--- Material supplied ---

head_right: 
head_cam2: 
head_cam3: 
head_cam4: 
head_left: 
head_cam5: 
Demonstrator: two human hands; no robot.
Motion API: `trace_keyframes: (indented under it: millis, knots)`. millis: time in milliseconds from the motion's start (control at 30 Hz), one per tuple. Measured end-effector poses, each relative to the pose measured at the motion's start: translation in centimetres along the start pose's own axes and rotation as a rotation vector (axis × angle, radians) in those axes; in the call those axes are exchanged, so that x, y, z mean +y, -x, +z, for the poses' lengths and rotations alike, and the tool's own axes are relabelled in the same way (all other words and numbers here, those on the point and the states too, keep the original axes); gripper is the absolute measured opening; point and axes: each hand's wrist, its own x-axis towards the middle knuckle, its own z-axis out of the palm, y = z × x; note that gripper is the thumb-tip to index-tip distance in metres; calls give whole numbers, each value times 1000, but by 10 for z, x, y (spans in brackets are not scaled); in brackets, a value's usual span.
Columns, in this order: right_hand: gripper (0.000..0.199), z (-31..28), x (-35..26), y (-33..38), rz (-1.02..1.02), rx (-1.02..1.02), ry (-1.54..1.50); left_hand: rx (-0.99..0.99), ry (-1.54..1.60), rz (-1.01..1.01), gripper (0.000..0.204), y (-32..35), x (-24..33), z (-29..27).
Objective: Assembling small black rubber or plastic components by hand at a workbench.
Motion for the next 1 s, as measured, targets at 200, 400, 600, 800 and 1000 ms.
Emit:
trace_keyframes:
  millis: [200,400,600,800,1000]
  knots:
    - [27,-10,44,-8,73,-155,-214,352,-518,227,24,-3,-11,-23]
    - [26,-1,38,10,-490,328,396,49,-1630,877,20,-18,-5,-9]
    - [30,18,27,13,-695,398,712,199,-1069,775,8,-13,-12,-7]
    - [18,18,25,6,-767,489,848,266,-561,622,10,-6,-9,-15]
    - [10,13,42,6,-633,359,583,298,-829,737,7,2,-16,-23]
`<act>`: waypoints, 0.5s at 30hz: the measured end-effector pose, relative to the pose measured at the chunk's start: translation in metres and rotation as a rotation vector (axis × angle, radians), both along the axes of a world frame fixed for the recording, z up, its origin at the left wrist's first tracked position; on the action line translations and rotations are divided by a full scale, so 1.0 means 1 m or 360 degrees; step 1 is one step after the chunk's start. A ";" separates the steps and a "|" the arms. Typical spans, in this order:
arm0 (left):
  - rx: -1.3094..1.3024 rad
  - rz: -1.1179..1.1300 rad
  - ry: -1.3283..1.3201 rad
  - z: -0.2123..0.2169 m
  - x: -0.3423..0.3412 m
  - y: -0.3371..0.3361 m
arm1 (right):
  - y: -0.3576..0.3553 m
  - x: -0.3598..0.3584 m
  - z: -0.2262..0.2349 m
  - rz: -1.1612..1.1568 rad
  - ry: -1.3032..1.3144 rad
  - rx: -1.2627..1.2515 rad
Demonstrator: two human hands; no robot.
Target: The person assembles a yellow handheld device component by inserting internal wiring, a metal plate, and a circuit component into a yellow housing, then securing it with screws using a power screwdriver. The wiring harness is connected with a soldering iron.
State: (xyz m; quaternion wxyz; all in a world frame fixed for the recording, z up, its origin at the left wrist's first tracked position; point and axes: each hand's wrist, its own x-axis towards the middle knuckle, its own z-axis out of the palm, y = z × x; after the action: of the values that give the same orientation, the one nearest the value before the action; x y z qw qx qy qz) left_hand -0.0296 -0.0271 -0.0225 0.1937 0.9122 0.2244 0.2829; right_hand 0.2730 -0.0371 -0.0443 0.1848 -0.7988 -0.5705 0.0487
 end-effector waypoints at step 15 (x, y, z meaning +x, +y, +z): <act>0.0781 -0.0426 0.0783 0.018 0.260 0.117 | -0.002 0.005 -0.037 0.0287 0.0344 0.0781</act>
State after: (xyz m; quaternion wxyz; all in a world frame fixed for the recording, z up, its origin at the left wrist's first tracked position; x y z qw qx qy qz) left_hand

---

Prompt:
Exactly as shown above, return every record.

Response box:
head_right: 
head_cam2: 
head_cam3: 
head_cam4: 
head_left: 
head_cam5: 
Demonstrator: two human hands; no robot.
Motion API: `trace_keyframes: (indented under it: millis, knots)`. millis: time in milliseconds from the motion's start (control at 30 Hz), one per tuple. Measured end-effector poses, each relative to the pose measured at the motion's start: translation in centimetres along the start pose's own axes and rotation as a rotation vector (axis × angle, radians) in those axes; in the call those axes are exchanged, so that x, y, z mean +y, -x, +z, for the poses' lengths and rotations alike, and the tool's own axes are relabelled in the same way (all other words and numbers here, those on the point and the states too, keep the original axes); gripper is the absolute measured opening; point and axes: each hand's wrist, its own x-axis towards the middle knuckle, its own z-axis out of the palm, y = z × x; note that gripper is the thumb-tip to index-tip distance in metres; calls give whole numbers, each value times 1000, but by 10 for z, x, y (spans in brackets are not scaled); in brackets, a value's usual span.
Columns, in this order: right_hand: gripper (0.000..0.199), z (-31..28), x (-35..26), y (-33..38), rz (-1.02..1.02), rx (-1.02..1.02), ry (-1.54..1.50); left_hand: rx (-0.99..0.99), ry (-1.54..1.60), rz (-1.01..1.01), gripper (0.000..0.204), y (-32..35), x (-24..33), z (-29..27).
Objective: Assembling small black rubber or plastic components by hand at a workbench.
Motion for the next 1 s, as measured, targets at 200, 400, 600, 800 and 1000 ms.
Emit:
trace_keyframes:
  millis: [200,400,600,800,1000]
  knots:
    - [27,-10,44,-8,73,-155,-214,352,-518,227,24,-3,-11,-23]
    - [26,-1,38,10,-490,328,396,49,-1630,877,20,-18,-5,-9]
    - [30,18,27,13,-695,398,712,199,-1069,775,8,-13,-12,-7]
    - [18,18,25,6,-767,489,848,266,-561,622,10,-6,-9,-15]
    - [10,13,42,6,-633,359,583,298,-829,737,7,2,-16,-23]
`<act>`: waypoints, 0.5s at 30hz: the measured end-effector pose, relative to the pose measured at the chunk's start: translation in metres and rotation as a rotation vector (axis × angle, radians), both along the axes of a world frame fixed for the recording, z up, its origin at the left wrist's first tracked position; on the action line translations and rotations are divided by a full scale, so 1.0 means 1 m or 360 degrees; step 1 is one step after the chunk's start. A ";" separates the steps and a "|" the arms. Typical spans, in this order:
arm0 (left):
  - rx: -1.3094..1.3024 rad
  - rz: -1.1179..1.1300 rad
  - ry: -1.3283..1.3201 rad
  - z: -0.2123..0.2169 m
  - x: -0.3423..0.3412 m
  - y: -0.3371..0.3361 m
arm1 (right):
  - y: -0.3576..0.3553 m
  - x: -0.3598..0.3584 m
  - z: -0.2262..0.2349 m
  - rz: -1.1612..1.1568 rad
  - ry: -1.3032..1.3144 rad
  - rx: -1.2627..1.2515 rad
Demonstrator: two human hands; no robot.
Target: The person assembles a yellow handheld device component by inserting internal wiring, a metal plate, and a circuit component into a yellow housing, then securing it with screws using a power screwdriver. The wiring harness is connected with a soldering iron.
State: (xyz m; quaternion wxyz; all in a world frame fixed for the recording, z up, its origin at the left wrist's first tracked position; point and axes: each hand's wrist, its own x-axis towards the middle knuckle, its own z-axis out of the palm, y = z × x; after the action: of the values that give the same orientation, the one nearest the value before the action; x y z qw qx qy qz) left_hand -0.0296 -0.0271 -0.0225 0.1937 0.9122 0.2244 0.2829; right_hand 0.2730 -0.0371 -0.0443 0.1848 -0.7988 -0.5705 0.0487
 end-effector waypoints at step 15 (x, y, z meaning +x, +y, +z): <act>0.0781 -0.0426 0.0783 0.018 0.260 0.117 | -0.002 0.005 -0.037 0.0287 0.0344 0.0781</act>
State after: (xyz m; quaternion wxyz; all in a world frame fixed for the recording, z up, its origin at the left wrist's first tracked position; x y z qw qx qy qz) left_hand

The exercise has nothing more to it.